A questo punto, il Presidente Pulvirenti afferma come sia tutto apposto e perfettamente a norma, che insomma non ci siano problemi né tantomeno ostacoli alla disputa di competizioni europee all’intero del nostro caro vecchio “Cibali”, mentre le norme UEFA dicono l’esatto contrario, dato che solo 10 stadi in Italia dispongono della “Licenza”: lo Stadio Friuli di Udine, lo Stadio Artemio Franchi di Firenze, lo Stadio Giuseppe Meazza di Milano, lo Juventus Stadium di Torino, lo Stadio Via del Mare di Lecce, lo Stadio San Paolo di Napoli, lo Stadio Renzo Barbera di Palermo, lo Stadio Olimpico di Roma, lo Stadio Luigi Ferraris di Genova e lo Stadio Olimpico di Torino.

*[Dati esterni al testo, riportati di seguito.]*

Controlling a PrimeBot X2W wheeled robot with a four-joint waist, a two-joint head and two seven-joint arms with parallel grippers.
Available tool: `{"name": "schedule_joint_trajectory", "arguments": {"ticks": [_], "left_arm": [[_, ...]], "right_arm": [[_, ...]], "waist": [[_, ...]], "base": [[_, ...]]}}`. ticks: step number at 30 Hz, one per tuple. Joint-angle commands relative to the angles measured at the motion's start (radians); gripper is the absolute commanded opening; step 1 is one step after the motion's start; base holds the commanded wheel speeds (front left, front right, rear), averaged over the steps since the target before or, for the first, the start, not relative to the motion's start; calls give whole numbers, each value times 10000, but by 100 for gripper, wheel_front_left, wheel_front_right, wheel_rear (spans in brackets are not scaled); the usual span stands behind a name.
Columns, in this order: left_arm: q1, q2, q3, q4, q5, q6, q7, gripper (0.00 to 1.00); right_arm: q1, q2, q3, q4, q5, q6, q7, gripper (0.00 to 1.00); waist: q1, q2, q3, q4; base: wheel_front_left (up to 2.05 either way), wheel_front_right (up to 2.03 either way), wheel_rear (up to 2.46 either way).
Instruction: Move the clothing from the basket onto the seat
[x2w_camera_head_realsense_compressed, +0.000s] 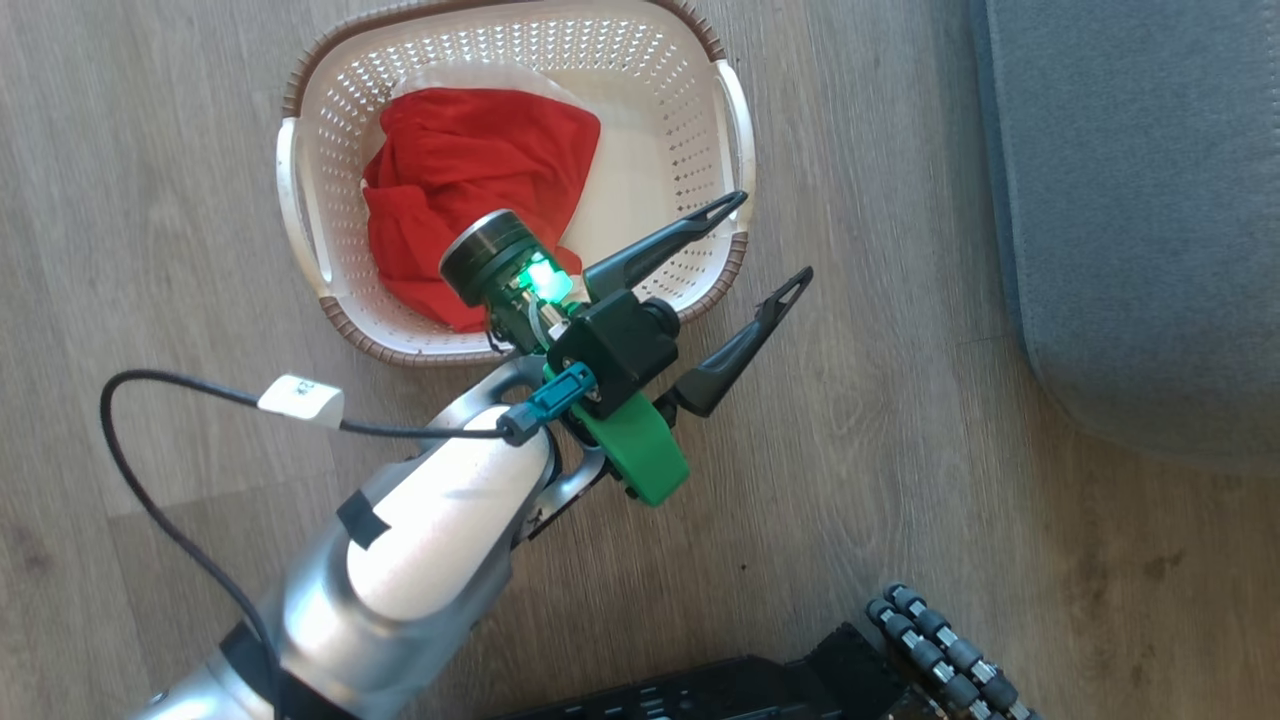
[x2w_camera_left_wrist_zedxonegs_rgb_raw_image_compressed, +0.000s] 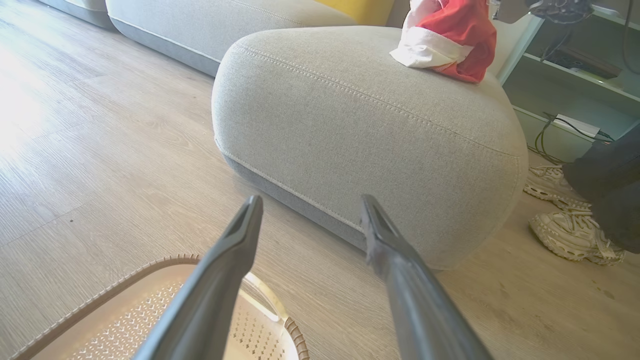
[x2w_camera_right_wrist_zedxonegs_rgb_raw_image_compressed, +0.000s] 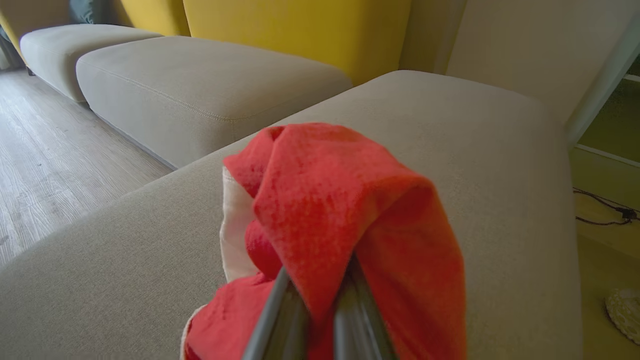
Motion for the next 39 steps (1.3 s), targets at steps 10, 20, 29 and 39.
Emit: {"name": "schedule_joint_trajectory", "arguments": {"ticks": [10,20,29,39], "left_arm": [[-44,112,126,-195,-46,-13,-49,100],[124,-49,184,-47,-136,-13,-49,100],[160,-127,247,74,-201,-13,-49,100],[499,-337,551,91,-410,-13,-49,100]], "right_arm": [[-341,40,-183,-2028,-105,-4,-193,0],[-267,450,401,-1191,118,-4,-164,0],[145,514,1408,-470,521,-4,-181,100],[2027,688,2691,-287,984,-4,-195,100]], "waist": [[-1,1,-108,148],[-1,1,-235,434],[-1,1,-575,444],[-1,1,-1887,524]], "base": [[0,0,0],[0,0,0],[0,0,0],[0,0,0]]}}
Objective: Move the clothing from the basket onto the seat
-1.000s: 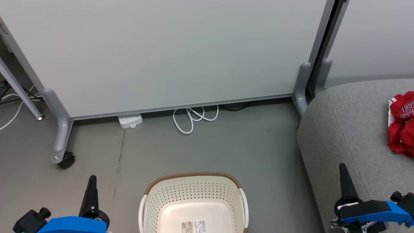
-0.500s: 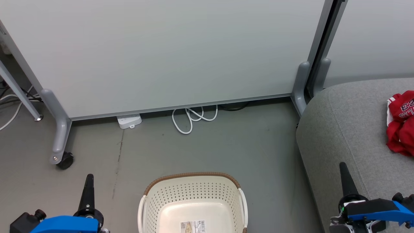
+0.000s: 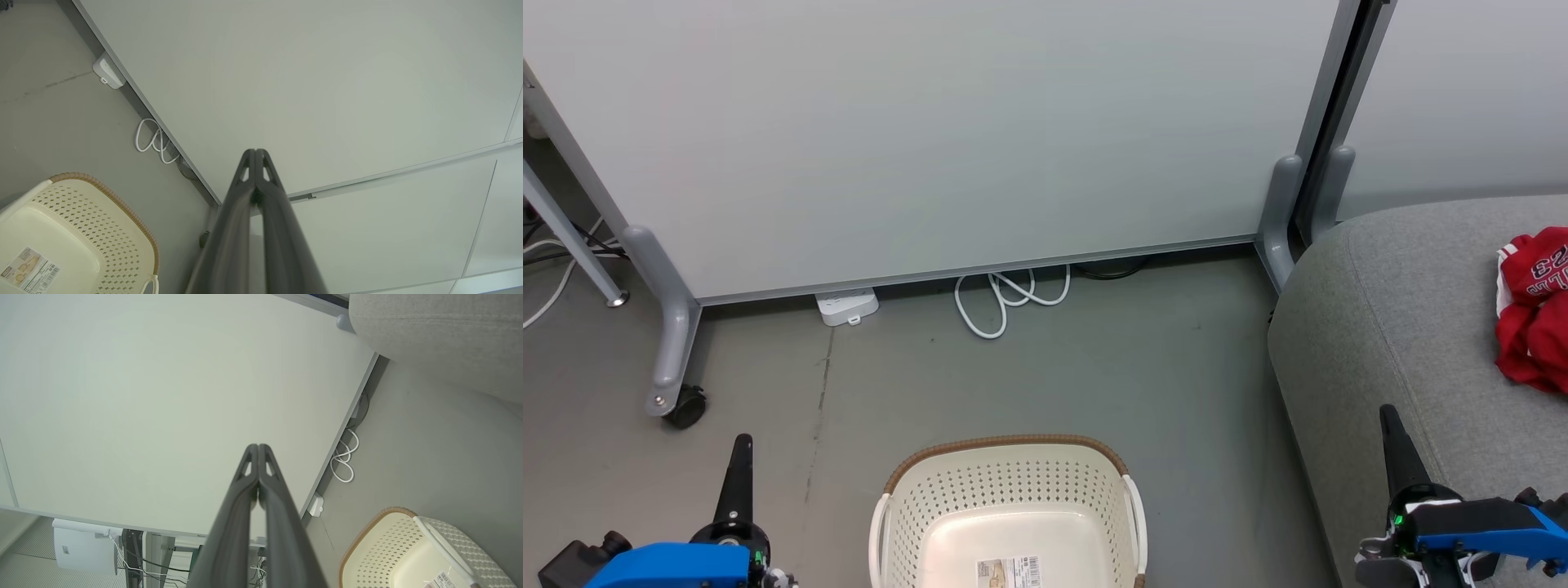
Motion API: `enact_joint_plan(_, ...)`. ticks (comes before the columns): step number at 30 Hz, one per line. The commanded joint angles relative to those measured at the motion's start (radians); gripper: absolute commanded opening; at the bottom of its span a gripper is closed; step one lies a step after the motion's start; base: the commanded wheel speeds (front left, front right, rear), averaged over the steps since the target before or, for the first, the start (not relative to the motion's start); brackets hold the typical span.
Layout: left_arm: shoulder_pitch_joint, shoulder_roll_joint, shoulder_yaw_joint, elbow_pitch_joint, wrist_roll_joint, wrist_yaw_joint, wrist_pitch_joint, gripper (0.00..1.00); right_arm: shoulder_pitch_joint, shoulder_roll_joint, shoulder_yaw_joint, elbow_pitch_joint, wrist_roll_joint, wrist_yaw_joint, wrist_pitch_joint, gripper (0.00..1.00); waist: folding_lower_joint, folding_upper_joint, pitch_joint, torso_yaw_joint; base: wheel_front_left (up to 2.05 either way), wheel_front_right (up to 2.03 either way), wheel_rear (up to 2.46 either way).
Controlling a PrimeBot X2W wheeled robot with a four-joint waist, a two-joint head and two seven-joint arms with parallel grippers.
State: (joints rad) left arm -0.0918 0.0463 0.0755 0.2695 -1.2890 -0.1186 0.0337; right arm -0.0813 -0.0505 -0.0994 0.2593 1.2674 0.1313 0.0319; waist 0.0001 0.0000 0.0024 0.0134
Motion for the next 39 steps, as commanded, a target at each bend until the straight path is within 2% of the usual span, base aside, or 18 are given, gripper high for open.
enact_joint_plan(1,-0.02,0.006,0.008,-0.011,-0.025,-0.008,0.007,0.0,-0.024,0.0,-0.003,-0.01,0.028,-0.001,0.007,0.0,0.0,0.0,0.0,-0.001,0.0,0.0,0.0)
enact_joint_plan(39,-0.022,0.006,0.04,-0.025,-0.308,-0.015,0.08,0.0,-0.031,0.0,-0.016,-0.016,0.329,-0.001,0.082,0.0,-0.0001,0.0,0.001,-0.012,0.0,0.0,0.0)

A noi non interessa chi ha ragione o meno: sta di fatto che per il tifoso catanese, appassionato alla follia della propria squadra del cuore, sia già importante vedere il proprio team crescere sempre di più e che un giorno possa portare il nome della propria amata città in Europa e nel mondo. Sarà possibile tutto ciò? Noi ce lo auguriamo di vero cuore. Alla fine, come sempre, chi vivrà, vedrà.